(SUPPLIED RECORDS)

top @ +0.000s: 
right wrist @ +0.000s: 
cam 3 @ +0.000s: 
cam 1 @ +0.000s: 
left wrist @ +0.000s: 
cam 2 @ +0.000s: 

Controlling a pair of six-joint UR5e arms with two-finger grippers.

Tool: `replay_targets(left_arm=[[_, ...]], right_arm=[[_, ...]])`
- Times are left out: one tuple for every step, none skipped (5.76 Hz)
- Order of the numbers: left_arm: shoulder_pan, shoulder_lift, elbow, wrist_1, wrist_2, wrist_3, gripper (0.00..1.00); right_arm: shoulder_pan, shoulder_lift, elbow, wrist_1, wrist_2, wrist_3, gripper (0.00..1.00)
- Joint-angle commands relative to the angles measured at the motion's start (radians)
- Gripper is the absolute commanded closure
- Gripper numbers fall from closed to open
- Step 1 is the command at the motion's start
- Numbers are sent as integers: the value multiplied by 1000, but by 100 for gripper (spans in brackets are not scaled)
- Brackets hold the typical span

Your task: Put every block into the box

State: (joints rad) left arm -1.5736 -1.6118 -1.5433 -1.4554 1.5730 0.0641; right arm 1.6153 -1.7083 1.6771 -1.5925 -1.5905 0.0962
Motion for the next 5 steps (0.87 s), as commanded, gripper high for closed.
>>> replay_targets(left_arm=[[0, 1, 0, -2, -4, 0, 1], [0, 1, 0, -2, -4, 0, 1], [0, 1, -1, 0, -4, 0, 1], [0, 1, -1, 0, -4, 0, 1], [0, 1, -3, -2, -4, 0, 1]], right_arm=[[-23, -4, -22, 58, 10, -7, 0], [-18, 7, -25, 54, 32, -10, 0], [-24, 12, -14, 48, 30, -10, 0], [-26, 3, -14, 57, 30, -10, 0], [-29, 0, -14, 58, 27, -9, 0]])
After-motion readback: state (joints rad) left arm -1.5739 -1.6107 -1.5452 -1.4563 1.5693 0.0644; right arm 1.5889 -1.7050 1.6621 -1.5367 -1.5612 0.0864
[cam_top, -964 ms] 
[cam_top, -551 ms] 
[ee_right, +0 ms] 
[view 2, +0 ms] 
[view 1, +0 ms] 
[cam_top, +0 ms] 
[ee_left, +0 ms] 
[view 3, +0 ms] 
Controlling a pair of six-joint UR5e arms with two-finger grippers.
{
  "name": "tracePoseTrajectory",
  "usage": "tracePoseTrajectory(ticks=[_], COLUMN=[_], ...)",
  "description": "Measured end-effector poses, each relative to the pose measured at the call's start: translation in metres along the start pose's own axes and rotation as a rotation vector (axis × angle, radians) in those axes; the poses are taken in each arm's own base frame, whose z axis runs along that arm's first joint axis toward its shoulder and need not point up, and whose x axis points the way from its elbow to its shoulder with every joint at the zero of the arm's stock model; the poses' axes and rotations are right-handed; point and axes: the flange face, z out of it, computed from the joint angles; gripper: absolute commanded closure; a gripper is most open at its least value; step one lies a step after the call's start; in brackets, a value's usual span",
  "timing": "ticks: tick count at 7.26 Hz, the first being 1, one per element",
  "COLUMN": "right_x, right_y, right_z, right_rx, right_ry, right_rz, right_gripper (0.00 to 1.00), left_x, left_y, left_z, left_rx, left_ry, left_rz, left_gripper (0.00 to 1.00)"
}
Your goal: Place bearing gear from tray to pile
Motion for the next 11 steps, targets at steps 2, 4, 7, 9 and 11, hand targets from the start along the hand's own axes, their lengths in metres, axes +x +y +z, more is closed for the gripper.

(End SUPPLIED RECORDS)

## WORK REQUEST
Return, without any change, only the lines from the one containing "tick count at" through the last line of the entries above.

## WRITTEN ANSWER
  "timing": "ticks: tick count at 7.26 Hz, the first being 1, one per element",
  "COLUMN": "right_x, right_y, right_z, right_rx, right_ry, right_rz, right_gripper (0.00 to 1.00), left_x, left_y, left_z, left_rx, left_ry, left_rz, left_gripper (0.00 to 1.00)"
}
Your goal: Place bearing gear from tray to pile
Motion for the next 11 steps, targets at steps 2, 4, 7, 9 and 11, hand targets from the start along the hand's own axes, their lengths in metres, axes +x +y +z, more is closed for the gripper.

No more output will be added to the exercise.